### Task prompt
If a line of the data below holds the word "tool", list it.

### Information shown
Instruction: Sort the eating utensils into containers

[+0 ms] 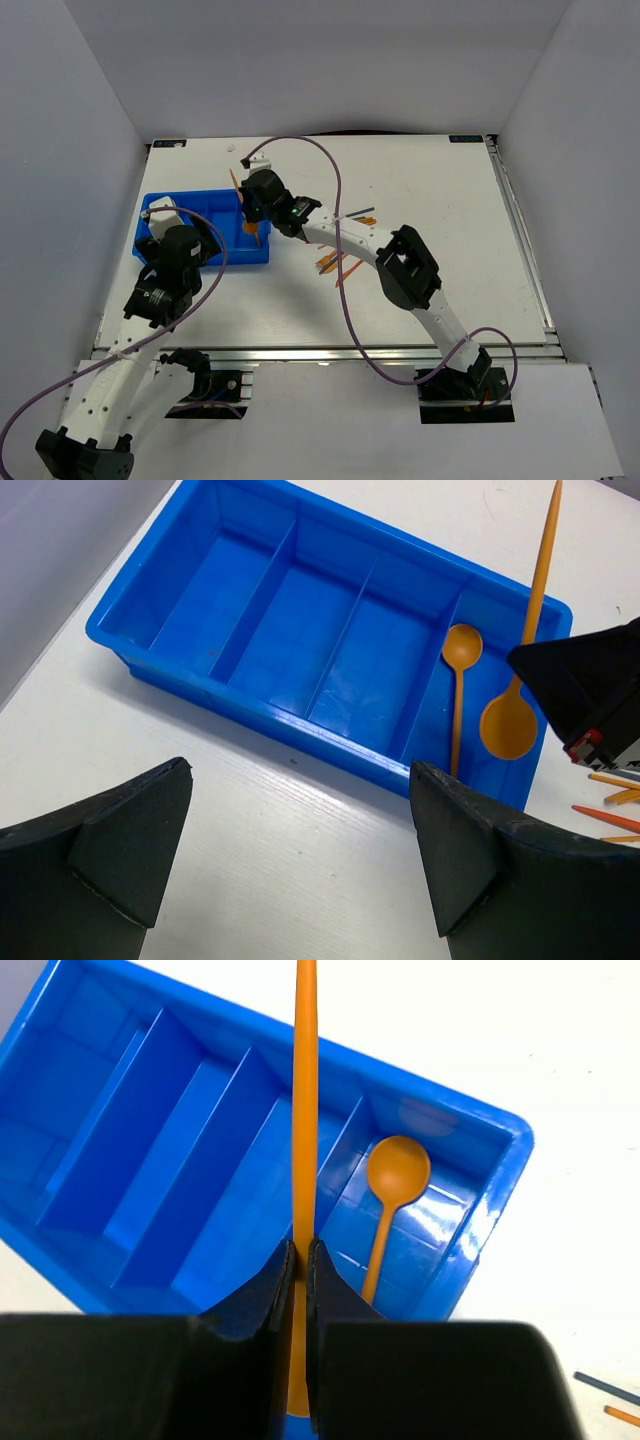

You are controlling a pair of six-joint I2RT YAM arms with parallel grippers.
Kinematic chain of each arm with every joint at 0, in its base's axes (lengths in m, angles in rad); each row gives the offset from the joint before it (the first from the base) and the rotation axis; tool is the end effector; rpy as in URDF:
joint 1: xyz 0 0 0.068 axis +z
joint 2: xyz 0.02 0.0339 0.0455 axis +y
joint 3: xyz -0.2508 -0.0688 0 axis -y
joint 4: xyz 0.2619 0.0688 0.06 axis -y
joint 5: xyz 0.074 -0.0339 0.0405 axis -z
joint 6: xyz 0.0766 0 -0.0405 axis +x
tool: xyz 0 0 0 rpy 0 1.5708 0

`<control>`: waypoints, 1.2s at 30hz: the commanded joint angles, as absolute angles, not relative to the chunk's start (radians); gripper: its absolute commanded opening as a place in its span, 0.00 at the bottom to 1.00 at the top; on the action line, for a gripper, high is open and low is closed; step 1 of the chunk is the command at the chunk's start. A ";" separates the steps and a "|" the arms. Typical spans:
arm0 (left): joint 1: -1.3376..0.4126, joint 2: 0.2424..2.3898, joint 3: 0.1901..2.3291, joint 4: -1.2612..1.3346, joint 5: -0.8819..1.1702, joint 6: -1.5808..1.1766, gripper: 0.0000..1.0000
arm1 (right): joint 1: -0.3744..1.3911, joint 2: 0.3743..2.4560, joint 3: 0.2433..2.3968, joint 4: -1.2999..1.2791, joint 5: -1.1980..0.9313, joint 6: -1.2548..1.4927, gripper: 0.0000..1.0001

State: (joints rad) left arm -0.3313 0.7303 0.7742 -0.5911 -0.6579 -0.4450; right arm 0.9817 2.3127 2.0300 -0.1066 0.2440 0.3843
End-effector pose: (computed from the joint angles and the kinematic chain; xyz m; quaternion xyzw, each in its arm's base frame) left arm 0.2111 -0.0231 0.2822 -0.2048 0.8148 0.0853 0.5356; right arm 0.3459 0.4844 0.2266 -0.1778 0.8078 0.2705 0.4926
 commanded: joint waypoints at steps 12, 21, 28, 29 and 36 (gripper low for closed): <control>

### Written answer
Kinematic chain of each arm with every joint at 0, in its base's axes (lengths in m, angles in rad); each row gives the offset from the joint before it (the first from the base) and the rotation axis; tool is the end effector; rpy as in URDF:
tool: xyz 0 0 0 rpy 0 1.5708 0

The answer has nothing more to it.